I put up my hand to stop her. There’s only so many disclosures I can take in one day. “Spare me the details,” I tell her. “Just tell me. Is he still around? You in any danger?”
“Uh-uh. It was a hit-and-run. It was my own stupid fault.”
“Yeah, well maybe you should throw in the towel on this acting thing. Take a long look at what it’s costing you.”
She nods. “Yeah, maybe I should.” But in the next second, her expression turns from resignation to hope. “Hey, but you know that old dude who came to the wedding today? The one who gave Mom her start? His son—the one who brought him—works in TV out in Hollywood. Directs a soap opera. So when I told him I’m an actor, he said that they’re going to be casting for a new character, an ingenue type that I might be right for. And that if I went out there, he could make sure I got an audition. He gave me his card, told me to call him. I can’t afford the flight, but maybe Mom or Viveca will lend me the money. He didn’t promise anything, but it might be worth it to take a shot. You know?”
“Marissa . . .”
“I know, I know. But like I said, so much of it is about making connections. Who you know, who you happen to run into.”
I’m too weary to come up with a counterargument, and she’s going to do what she wants anyway. And besides, I’ve got bigger problems.

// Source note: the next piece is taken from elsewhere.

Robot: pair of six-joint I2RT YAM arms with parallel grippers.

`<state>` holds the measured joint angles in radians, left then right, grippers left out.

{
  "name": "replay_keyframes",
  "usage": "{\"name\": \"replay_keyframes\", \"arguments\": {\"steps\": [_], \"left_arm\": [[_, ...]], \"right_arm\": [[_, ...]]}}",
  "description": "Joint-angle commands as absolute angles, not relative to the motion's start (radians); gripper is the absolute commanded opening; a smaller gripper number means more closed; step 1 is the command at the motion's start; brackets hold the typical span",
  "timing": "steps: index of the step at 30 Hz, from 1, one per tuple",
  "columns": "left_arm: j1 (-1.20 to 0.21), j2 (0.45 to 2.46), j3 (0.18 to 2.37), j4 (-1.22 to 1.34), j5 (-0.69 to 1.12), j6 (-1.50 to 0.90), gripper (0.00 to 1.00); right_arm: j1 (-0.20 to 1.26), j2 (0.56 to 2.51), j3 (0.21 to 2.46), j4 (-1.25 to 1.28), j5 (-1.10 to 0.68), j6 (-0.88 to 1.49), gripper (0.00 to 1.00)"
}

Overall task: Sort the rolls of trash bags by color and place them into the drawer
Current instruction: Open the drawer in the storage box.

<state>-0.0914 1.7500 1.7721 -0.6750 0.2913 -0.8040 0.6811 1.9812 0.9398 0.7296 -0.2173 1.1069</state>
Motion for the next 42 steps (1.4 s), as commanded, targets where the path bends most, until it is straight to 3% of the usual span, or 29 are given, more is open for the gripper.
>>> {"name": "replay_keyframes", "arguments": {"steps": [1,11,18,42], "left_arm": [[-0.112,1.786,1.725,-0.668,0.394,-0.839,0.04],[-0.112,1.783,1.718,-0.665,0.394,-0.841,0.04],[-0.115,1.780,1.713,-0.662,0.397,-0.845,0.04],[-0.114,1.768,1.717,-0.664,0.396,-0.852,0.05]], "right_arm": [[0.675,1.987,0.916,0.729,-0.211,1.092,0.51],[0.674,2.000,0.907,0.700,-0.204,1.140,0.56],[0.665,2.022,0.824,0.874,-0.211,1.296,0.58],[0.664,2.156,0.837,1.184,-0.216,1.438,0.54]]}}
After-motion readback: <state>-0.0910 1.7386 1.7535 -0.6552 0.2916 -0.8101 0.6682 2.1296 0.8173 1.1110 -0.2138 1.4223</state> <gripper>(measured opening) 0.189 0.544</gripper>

When we hear a car pull up outside, we both look over at the window. Look back at each other. “Who’s this?” Marissa says. “I hope it’s not that creepy cousin of hers. He wouldn’t come back here. Would he?” Car doors slam. Two of them. She gets up and goes over to the window, yanks the shade. “The police? What the hell do they want?”

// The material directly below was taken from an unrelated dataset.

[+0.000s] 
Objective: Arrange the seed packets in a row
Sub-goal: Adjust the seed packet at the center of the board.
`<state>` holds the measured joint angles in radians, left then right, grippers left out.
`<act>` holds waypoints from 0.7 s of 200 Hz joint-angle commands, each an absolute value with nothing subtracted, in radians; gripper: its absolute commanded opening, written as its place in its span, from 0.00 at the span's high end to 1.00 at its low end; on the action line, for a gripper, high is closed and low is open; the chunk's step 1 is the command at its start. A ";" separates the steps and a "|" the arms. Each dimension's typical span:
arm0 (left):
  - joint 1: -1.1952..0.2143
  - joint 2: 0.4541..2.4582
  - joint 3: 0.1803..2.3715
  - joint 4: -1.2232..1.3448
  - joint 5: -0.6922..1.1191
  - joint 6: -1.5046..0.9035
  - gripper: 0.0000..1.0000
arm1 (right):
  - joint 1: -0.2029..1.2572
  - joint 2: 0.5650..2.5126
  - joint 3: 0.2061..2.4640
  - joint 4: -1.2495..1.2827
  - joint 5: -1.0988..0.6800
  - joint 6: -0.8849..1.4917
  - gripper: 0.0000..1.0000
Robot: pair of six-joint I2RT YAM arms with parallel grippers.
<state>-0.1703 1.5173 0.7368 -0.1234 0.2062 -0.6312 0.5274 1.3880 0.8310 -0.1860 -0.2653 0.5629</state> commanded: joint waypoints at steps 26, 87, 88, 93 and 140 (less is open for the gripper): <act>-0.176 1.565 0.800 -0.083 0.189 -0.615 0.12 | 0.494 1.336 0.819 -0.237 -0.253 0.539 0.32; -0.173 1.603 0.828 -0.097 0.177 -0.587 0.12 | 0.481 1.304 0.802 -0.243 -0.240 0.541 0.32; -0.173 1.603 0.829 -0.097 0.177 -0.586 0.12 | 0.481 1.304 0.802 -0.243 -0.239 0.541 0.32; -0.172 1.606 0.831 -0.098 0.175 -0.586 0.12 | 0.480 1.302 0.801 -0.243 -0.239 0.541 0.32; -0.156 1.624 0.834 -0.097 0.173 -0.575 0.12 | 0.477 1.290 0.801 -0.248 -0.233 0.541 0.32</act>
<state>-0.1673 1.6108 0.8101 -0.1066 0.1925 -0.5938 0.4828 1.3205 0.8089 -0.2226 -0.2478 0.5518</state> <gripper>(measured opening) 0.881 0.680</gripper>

Me, I think. They want me. But how the hell . . . ? Someone must have seen me carrying the body out of the woods after all. Gotten the license plate. They must have traced it back to the rental car place. Or maybe that guy was down there at the cottage. Maybe I wasn’t just seeing things. “I’m going down,” Marissa says. At the doorway, she stops. Looks back at me. “You coming?”